§ AIM OF THE EXERCISE
Transcribe exactly everything in the data below from the line containing "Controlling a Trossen" down to the line containing "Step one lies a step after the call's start", both lines included and nothing further.

[Start of Attachment]

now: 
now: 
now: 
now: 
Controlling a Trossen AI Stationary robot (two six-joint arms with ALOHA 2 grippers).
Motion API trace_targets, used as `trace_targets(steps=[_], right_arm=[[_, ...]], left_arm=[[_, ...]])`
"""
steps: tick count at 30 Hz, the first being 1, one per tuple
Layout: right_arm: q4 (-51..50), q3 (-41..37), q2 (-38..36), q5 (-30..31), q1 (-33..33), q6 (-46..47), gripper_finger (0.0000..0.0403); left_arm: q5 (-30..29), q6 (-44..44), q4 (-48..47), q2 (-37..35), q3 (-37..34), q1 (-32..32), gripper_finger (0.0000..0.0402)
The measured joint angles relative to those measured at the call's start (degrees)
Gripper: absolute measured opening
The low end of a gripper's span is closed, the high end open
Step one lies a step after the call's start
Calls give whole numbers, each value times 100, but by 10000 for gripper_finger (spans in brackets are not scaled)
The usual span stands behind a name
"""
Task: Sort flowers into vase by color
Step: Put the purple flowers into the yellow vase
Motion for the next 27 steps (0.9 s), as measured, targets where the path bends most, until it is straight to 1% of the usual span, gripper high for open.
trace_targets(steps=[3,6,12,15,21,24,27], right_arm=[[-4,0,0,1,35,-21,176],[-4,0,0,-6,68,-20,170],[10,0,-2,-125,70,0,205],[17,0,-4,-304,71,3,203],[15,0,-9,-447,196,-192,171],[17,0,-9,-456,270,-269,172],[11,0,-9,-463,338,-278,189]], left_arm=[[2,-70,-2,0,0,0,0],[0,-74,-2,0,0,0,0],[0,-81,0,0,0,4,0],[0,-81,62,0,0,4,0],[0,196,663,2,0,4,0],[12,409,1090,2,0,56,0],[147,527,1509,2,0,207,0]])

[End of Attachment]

§ OUTPUT
Controlling a Trossen AI Stationary robot (two six-joint arms with ALOHA 2 grippers).
Motion API trace_targets, used as `trace_targets(steps=[_], right_arm=[[_, ...]], left_arm=[[_, ...]])`
"""
steps: tick count at 30 Hz, the first being 1, one per tuple
Layout: right_arm: q4 (-51..50), q3 (-41..37), q2 (-38..36), q5 (-30..31), q1 (-33..33), q6 (-46..47), gripper_finger (0.0000..0.0403); left_arm: q5 (-30..29), q6 (-44..44), q4 (-48..47), q2 (-37..35), q3 (-37..34), q1 (-32..32), gripper_finger (0.0000..0.0402)
The measured joint angles relative to those measured at the call's start (degrees)
Gripper: absolute measured opening
The low end of a gripper's span is closed, the high end open
Step one lies a step after the call's start

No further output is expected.